Moreover, BT is cutting Huawei out of any plans it has for the deployment of mobile edge computing, which involves installing the IT resources normally housed in central data facilities at smaller aggregation points much closer to end users.
Mobile edge computing could be a major opportunity for telecom operators in the 5G era, allowing them to reduce the signaling delay on data networks and provide new types of service. It might also bring operational cost savings for service providers, say proponents.
While the process to exclude Huawei from parts of the BT network may have started in 2016, the move is clearly a setback for the Chinese vendor and will raise questions about the network strategies that other Tier 1 operators are pursuing.

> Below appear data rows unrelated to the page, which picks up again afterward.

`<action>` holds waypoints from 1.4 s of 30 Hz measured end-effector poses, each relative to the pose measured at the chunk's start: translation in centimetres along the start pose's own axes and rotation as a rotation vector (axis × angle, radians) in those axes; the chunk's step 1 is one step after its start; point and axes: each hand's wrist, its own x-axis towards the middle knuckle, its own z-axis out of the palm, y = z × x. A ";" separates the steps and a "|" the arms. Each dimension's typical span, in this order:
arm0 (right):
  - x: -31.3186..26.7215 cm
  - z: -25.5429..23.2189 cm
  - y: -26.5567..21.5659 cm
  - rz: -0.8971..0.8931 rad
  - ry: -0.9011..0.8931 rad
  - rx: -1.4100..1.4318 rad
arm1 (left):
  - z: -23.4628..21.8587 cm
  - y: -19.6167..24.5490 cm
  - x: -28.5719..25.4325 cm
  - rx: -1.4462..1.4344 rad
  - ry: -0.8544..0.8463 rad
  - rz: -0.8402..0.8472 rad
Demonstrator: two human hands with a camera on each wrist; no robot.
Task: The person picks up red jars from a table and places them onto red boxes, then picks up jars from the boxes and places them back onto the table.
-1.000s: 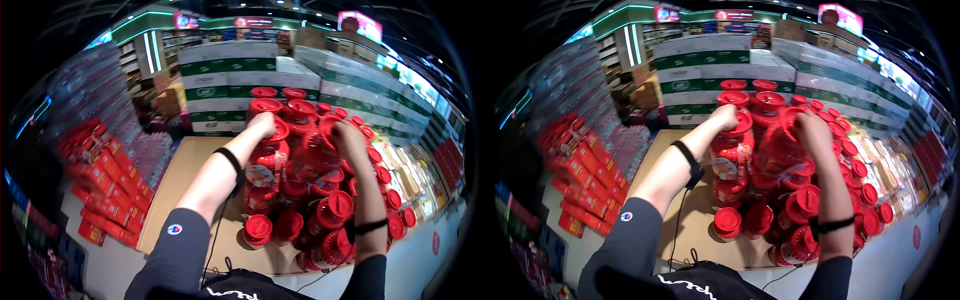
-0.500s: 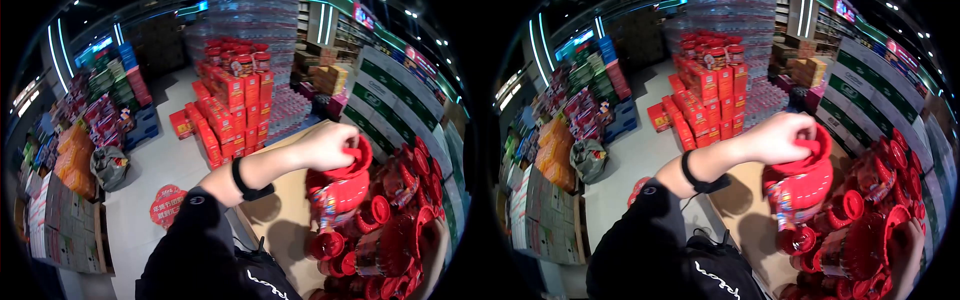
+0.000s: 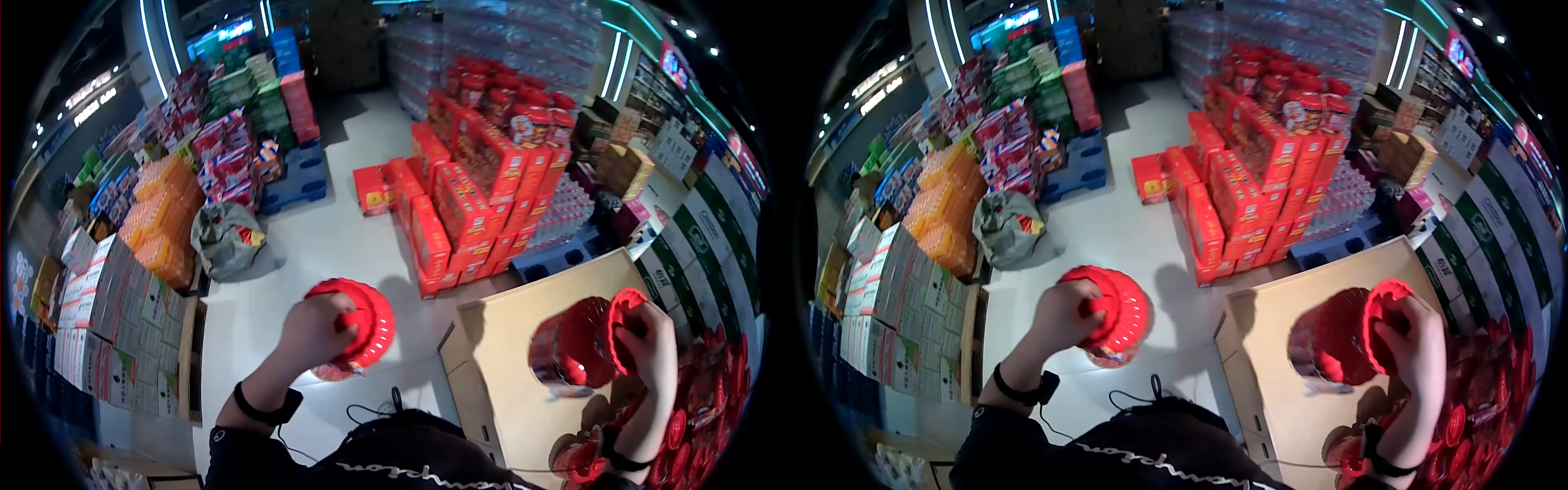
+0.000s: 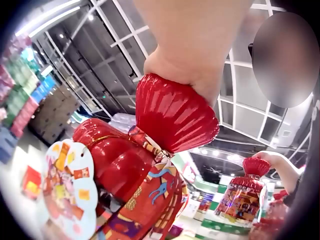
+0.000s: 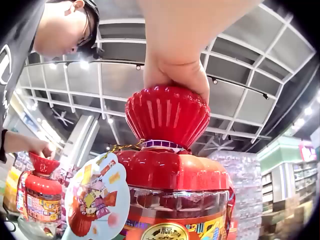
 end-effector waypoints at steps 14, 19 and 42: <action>22.2 31.7 -7.7 -0.167 -0.284 0.094 | -3.0 -21.5 8.0 -0.006 0.182 -0.384; 31.7 39.5 -8.1 -0.198 -0.403 0.116 | -1.9 -25.4 17.0 -0.073 0.208 -0.495; 71.8 78.8 -13.6 -0.027 -0.532 -0.068 | 7.2 -65.4 65.4 -0.035 -0.123 -0.398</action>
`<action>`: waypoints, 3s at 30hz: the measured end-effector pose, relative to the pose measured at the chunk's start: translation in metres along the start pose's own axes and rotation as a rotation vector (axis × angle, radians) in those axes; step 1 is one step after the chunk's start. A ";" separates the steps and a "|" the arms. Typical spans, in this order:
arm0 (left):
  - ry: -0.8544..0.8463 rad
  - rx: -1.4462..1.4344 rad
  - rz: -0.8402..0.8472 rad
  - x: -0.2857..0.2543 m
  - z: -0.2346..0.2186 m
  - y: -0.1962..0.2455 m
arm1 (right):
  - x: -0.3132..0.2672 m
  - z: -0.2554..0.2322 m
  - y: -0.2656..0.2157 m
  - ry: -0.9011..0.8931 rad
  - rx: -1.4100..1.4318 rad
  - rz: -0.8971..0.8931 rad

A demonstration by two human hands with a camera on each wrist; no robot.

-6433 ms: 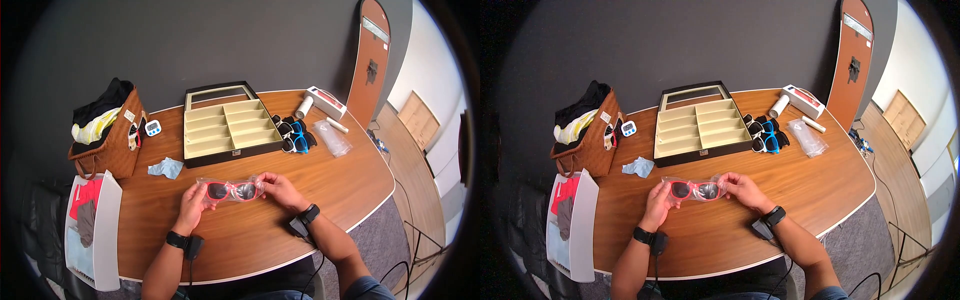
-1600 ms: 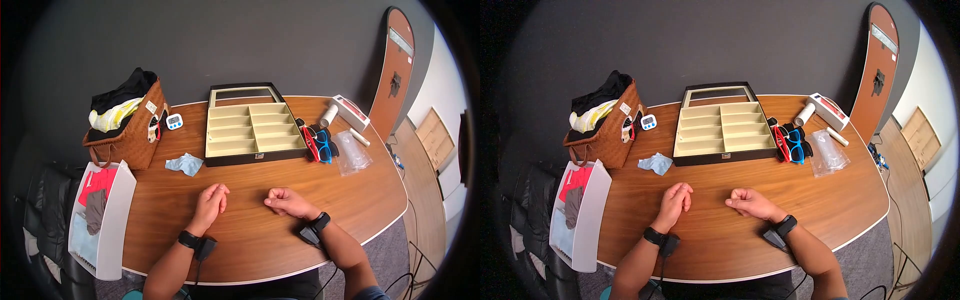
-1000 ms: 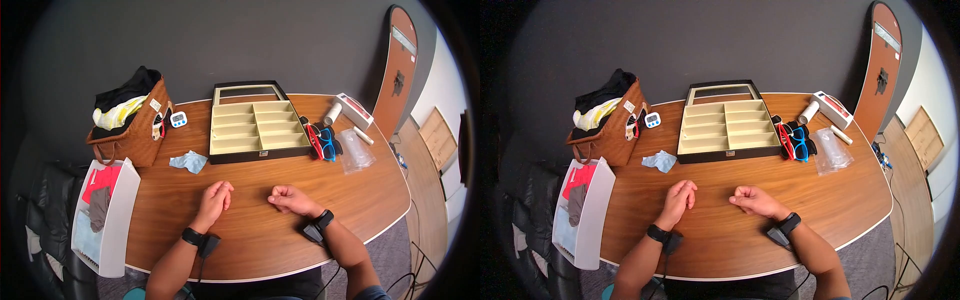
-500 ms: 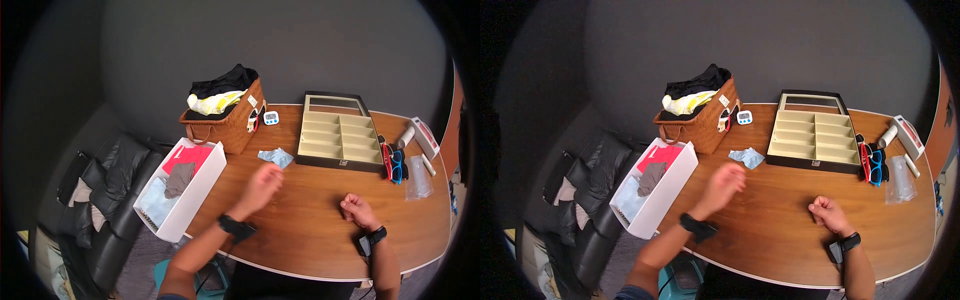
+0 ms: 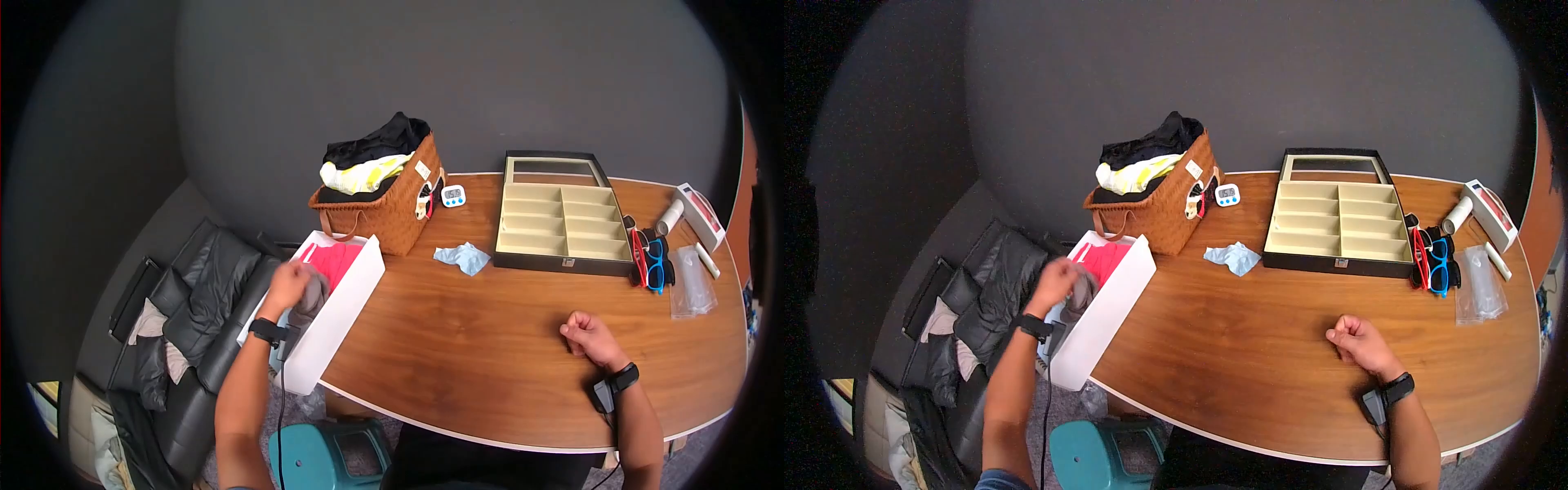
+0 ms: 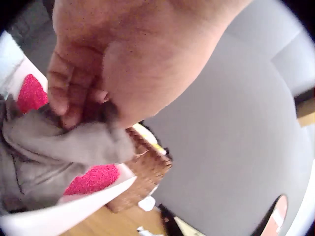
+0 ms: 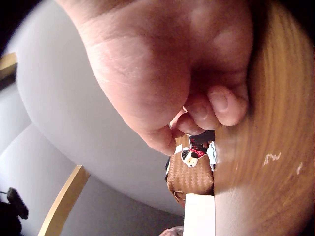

In Europe, Huawei is also a major supplier to German incumbent Deutsche Telekom AG (NYSE: DT), which buys radio access network (RAN) equipment from the Chinese company and is understood to use some of its core network products.
BT has indicated it will continue to maintain a RAN relationship with Huawei. Its EE subsidiary is understood to buy 4G RAN equipment from Huawei as well as Finnish rival Nokia, and it is currently testing Huawei's 5G basestations as it prepares to launch 5G services late next year. (See Huawei Has Shipped 10K 5G Basestations Outside China.)
One analyst said a decision to exclude Huawei from the core but keep it in the RAN could be seen as an "accommodation" with the Chinese. A complete ban on Chinese equipment vendors would risk some kind of trade response from the Chinese government, he said.